The newly elected LDP government in Queensland is moving quickly to put an end to racially divisive ‘truth-telling’ and ‘path to treaty’ policies. The move is infuriating the troughers of the Aboriginal Industry. The government-elect is also preparing to dump a massive ‘renewable’ boondoggle.
Queensland Premier David Crisafulli has cancelled a landmark “truth-telling” inquiry investigating the experiences of the state’s Indigenous people, as his newly elected Liberal National Party government immediately shuts down work on a mega pumped hydro project.
Ahead of the swearing in of his cabinet on Friday morning, Mr Crisafulli said truth-telling hearings scheduled for December would be axed but he looked “forward to people coming to us with ideas” about how to improve outcomes for Aboriginal and Torres Strait Islander people.
Ditching the race-grievance industry is a good start. So-called ‘truth-telling’ inquiries never result in anything other than a farrago of distortions and outright lies, designed simply to foster enduring racial division – and feather the nests of race-baiting activists.
“We’ve made a decision, it’s the right decision, and we stand by it,” [Mr Crisafulli] said.
“We don’t believe embarking on that process will be one that unites the community, but we do believe we can do so much more, and we must do so much more.
“Priorities need to be sharpened to work out ways that we can lift education standards and make sure we can provide better housing.”
Truth-telling and Healing Inquiry chair Joshua Creamer said he had not spoken with Mr Crisafulli, but had paused all work until more information about future plans was made available.
“If the inquiry is formally stopped it will be a lost opportunity for the state,” Mr Creamer said.
More likely, a lost opportunity to trouser a bucket of taxpayers’ money.
Speaking of which:
The inquiry’s axing comes as Deputy Premier Jarrod Bleijie declared Labor’s multibillion-dollar Pioneer-Burdekin pumped hydro scheme was “goneski”, after he ordered the state’s Energy Department to stop all work.

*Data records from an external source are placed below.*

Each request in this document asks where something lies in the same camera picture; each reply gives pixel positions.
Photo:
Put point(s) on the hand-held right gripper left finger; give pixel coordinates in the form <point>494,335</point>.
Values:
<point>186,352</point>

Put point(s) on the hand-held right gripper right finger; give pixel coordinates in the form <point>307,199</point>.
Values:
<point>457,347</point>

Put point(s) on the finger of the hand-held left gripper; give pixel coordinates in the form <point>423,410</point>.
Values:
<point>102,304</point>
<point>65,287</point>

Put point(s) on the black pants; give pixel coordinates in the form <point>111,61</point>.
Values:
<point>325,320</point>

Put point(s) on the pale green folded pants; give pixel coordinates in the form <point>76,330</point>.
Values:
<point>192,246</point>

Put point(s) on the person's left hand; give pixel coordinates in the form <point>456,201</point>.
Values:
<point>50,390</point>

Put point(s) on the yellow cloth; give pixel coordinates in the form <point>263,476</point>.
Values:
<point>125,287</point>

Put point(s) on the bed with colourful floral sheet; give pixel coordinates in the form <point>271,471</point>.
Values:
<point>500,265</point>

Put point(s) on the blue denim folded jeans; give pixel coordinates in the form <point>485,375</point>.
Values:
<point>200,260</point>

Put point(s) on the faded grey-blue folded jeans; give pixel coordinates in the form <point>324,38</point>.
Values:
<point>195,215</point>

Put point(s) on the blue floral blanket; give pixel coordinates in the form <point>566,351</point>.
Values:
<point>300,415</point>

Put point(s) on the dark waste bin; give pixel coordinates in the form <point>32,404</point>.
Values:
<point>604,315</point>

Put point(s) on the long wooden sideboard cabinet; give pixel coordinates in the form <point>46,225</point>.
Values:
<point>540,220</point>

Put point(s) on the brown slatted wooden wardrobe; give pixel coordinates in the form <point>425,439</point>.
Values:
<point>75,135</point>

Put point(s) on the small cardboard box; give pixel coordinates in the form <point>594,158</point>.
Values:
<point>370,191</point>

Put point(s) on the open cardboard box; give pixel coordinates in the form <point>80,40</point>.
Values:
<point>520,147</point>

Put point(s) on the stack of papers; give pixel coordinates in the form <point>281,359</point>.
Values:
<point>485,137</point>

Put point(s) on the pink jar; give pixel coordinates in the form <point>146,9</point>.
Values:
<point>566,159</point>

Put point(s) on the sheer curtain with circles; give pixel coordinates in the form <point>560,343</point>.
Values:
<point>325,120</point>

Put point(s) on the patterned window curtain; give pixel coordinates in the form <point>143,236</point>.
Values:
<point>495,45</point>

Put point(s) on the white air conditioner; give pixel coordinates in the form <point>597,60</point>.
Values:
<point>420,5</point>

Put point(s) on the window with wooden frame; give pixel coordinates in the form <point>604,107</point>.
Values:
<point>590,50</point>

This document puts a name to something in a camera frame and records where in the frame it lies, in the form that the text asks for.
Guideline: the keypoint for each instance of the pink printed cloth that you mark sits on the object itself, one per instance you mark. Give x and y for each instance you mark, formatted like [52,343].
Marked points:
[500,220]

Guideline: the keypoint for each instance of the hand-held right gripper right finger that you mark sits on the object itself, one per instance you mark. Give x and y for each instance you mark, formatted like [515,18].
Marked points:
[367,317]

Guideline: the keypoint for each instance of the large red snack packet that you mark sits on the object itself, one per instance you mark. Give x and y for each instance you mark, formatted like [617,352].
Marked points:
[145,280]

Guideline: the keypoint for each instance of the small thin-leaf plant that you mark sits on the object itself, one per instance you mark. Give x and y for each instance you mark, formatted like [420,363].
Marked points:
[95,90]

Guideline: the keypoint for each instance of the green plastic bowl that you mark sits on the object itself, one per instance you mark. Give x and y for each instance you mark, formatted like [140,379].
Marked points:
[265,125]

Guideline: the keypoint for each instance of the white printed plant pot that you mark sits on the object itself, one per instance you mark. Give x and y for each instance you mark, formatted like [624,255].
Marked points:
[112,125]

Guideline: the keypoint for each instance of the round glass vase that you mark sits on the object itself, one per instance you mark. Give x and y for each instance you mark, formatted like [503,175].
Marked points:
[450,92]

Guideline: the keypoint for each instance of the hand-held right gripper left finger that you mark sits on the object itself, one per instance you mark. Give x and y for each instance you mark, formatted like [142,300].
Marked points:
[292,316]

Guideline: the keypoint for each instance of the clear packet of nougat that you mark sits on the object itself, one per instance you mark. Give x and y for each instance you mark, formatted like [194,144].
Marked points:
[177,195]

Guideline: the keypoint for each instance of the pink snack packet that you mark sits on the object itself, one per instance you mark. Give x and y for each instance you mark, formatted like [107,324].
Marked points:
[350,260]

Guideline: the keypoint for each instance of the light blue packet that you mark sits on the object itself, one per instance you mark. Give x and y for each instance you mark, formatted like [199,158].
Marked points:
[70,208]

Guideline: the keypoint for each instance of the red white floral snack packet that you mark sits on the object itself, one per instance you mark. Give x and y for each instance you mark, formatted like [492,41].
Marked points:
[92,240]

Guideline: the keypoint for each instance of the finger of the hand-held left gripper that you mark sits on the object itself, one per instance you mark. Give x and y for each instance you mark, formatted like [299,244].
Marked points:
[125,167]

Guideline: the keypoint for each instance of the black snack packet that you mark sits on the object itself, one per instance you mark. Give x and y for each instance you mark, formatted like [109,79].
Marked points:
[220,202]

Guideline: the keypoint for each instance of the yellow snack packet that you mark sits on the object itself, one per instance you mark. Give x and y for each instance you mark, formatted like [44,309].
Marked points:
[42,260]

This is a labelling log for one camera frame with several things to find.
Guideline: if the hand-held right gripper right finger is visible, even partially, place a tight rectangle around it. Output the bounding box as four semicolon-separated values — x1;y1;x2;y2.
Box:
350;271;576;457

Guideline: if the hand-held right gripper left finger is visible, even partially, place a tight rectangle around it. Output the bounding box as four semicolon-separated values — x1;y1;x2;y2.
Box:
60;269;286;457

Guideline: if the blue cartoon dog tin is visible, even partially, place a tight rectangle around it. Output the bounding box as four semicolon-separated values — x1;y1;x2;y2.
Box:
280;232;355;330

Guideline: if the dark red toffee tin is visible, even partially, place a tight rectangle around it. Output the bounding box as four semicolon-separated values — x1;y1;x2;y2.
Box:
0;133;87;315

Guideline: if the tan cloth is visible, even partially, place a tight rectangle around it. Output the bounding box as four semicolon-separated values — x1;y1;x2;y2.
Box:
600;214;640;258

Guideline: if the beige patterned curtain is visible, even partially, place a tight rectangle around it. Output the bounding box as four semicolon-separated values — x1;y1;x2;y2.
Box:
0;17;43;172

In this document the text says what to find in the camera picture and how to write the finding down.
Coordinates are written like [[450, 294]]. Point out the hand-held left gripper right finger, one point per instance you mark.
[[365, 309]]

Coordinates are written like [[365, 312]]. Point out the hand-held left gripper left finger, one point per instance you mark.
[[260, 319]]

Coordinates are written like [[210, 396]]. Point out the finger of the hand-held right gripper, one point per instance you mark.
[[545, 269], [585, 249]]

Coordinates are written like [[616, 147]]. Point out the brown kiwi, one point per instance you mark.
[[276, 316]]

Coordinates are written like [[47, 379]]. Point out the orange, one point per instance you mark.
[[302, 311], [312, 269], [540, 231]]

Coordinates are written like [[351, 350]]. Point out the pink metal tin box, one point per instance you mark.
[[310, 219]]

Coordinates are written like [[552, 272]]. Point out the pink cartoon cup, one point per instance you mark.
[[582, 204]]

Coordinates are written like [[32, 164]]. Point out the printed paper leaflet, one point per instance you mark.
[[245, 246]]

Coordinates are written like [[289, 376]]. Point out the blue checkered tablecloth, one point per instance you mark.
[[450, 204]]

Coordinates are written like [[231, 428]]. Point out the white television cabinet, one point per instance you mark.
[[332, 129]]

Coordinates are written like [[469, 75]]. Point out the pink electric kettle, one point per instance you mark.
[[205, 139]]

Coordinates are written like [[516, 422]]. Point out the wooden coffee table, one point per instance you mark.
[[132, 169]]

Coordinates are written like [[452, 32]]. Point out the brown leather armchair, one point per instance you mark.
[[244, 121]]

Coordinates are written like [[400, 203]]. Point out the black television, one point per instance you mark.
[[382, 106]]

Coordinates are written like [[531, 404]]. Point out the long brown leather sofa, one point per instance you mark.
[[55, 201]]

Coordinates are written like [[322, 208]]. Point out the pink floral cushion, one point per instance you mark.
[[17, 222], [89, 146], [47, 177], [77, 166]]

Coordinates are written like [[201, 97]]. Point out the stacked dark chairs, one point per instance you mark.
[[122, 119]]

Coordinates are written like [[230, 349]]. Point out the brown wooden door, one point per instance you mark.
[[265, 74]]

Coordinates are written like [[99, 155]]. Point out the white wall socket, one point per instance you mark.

The then-Labor government announced the project in 2022 before it had been subjected to any detailed financial, engineering and environmental investigations […]
In a repeat of the failed Traveston Dam project – which was scrapped in 2009 over environmental concerns – the former Palaszczuk-Miles government had already resumed more than 50 cattle and sugar properties in the valley to make way for the Pioneer-Burdekin project.
So now the government has to work out how to make good for the 57 landowners “that were forced to sell their homes to a government that didn’t consult with that community”.
The decision to nix the race baiting stands in stark contrast to Victoria, at the other end of the continent. There the Allan Labor government, often under a cloak of secrecy, is proceeding with the full gamut of the Aboriginal whinge industry. Most recently, the premier, in a closed session, ‘apologised’ to a group of so-called ‘Stolen Generations’ – even though a previous Victorian Labor government couldn’t find any. In fact, while a grand total of 16 Aboriginal children in Victoria were identified as having been adopted out by single mothers, or sent to boarding schools, Victoria still has 36 organisations supposedly helping ‘stolen’ children.
Someone’s making a whole lot of money out of this.